David Miliband has become the latest to suggest that the Coalition must talk to sections of the Taliban in Afghanistan. The foreign secretary said it was necessary to build “an inclusive political settlement” which included former insurgents who could be persuaded to renounce violence. And he made an increasingly familiar distinction between ”hard-line ideologues”/jihadists and more moderate groups who are currently involved in the insurgency, but who could be ‘drawn into a political process’.
Miliband’s speech was part of a concerted government push on Afghanistan.

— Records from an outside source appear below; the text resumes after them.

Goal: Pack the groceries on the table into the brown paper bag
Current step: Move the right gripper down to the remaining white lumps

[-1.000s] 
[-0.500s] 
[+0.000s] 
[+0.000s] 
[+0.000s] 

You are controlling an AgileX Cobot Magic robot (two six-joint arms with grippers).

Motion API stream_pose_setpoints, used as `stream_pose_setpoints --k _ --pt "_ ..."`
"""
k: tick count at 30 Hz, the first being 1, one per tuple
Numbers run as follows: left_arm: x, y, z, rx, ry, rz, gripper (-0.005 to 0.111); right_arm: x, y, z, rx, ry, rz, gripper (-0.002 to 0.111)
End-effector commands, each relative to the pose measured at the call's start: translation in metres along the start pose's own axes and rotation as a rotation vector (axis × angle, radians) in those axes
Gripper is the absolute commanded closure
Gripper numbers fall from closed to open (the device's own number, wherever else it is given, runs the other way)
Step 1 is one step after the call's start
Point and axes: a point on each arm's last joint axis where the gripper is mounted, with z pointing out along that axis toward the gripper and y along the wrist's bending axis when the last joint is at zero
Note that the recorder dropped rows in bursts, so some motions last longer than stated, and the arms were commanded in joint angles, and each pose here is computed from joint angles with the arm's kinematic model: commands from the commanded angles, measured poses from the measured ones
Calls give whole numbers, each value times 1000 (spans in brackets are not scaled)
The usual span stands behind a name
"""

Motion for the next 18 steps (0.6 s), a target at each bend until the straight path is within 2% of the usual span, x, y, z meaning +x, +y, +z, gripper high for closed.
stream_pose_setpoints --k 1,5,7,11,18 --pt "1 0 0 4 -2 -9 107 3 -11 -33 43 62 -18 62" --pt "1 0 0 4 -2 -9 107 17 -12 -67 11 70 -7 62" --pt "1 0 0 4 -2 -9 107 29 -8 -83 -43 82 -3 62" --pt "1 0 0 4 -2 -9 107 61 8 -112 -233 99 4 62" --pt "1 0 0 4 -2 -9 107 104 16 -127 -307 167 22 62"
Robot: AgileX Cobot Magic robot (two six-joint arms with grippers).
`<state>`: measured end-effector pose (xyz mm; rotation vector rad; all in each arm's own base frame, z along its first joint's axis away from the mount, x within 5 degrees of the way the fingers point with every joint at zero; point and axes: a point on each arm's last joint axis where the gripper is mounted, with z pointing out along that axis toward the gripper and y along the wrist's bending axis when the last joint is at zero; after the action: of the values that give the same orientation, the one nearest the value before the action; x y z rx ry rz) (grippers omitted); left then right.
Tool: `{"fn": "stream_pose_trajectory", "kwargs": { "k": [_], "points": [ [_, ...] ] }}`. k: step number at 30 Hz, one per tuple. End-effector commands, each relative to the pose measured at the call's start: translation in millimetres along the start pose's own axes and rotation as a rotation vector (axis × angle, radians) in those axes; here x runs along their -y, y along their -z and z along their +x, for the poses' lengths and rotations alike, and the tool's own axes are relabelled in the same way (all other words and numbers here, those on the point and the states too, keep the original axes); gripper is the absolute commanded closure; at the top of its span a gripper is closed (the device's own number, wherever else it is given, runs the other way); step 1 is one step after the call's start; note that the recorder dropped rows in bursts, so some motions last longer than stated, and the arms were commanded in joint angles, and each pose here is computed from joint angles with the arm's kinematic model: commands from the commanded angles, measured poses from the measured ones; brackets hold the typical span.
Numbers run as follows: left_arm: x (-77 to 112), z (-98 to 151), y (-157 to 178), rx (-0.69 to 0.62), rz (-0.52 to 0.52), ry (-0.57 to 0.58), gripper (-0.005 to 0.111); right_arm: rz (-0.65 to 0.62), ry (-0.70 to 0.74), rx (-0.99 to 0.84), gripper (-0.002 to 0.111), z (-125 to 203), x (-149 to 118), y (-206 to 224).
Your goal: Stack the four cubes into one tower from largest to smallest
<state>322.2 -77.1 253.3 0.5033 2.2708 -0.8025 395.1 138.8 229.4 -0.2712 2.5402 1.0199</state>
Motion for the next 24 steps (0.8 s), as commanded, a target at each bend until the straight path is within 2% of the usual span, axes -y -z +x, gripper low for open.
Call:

International Development Secretary, Douglas Alexander, told the Today programme this morning that a focus on dialogue was one of the lessons of the British experience of Northern Ireland: “I think people recognise from the experience of places like Northern Ireland that it is necessary to put military pressure on the Taliban while at the same time holding out the prospect that there can be a political process that can follow”; military operations, he noted, were ‘only part of the solution’.
But Miliband and Alexander are missing that what Northern Ireland really shows is that there is a huge difference between talking to terrorists who are on the crest of a wave and those who are starting to tread water. Suggesting talking to the Taliban after Britain’s Afghan mission has sustained heavy casualties and the media is full of talk of withdrawal sends the wrong message.
Whitehall, along with a significant portion of the security establishment, has long been inebriated with ‘the lessons of Ulster’ for some time. Mandarins fly to the trouble spots of the world, giving lectures on IRA-style accommodations, in which yesterday’s terrorists become tomorrow’s statesmen. Earlier this year, the British Foreign Office reanimated contacts with Hezbollah and several senior British MPs invited Hamas to participate in a video-link discussion in Westminster. Northern Ireland was cited as an inspiration in both cases.
Yet the reality of what happened in Northern Ireland was much more complex. Timing was everything and talking to the IRA was often counterproductive – undermining moderates and encouraging the terrorists to think that they had the initiative. It was only in the 1990s, after nearly thirty years of violence that the right conditions for dialogue were meticulously established. Crucially, this was only after a long-haul security campaign had fought the IRA to a stand-still.
So how are we to take these latest remarks? On the one hand, they are clearly part of the same old script; Miliband continues to assert Britain’s moral authority in a way that is evocative of Robin Cook’s ‘ethical foreign policy’. On the other hand, reading between the lines of Alexander’s comments, there is reason to believe that a more hard-headed and realistic approach to tackling the Afghan insurgency is beginning to take hold.
Until recently, talking has been seen as an alternative to fighting – a benign palliative in which reason triumphs over the machismo characteristic of the Bush era. But in its latest incarnation, the proponents of the Northern Ireland model seem more prepared to acknowledge that talking and fighting can be part of the same strategy; an olive branch makes more sense only in the aftermath of Operation Panther’s Claw.
What’s really changed is not the patter of British diplomacy but the military backdrop to the conflict, with the recent ‘surge’ of coalition troops, particularly in Helmand. The influence of David Kilcullen’s ideas is increasingly visible in American counter-insurgency strategy – more troops, alongside more sensitivity to the landscape of local tribal networks and customs. An Anbar-style ‘awakening’ is not beyond the realms of possibility in Afghanistan. But it’s worth remembering that the US got its best results from ‘talking’ in Iraq, only after the surge of troops kicked in. The UK’s back-room accommodation with the militias in Basra, by contrast, was an abject failure that led to the town having to be ‘re-liberated’; it should not be the model for Afghanistan.
It is often said that there is no military solution in Afghanistan, but equally there is no solution without the military. If the Coalition chooses to negotiate, it should do so from a position of strength.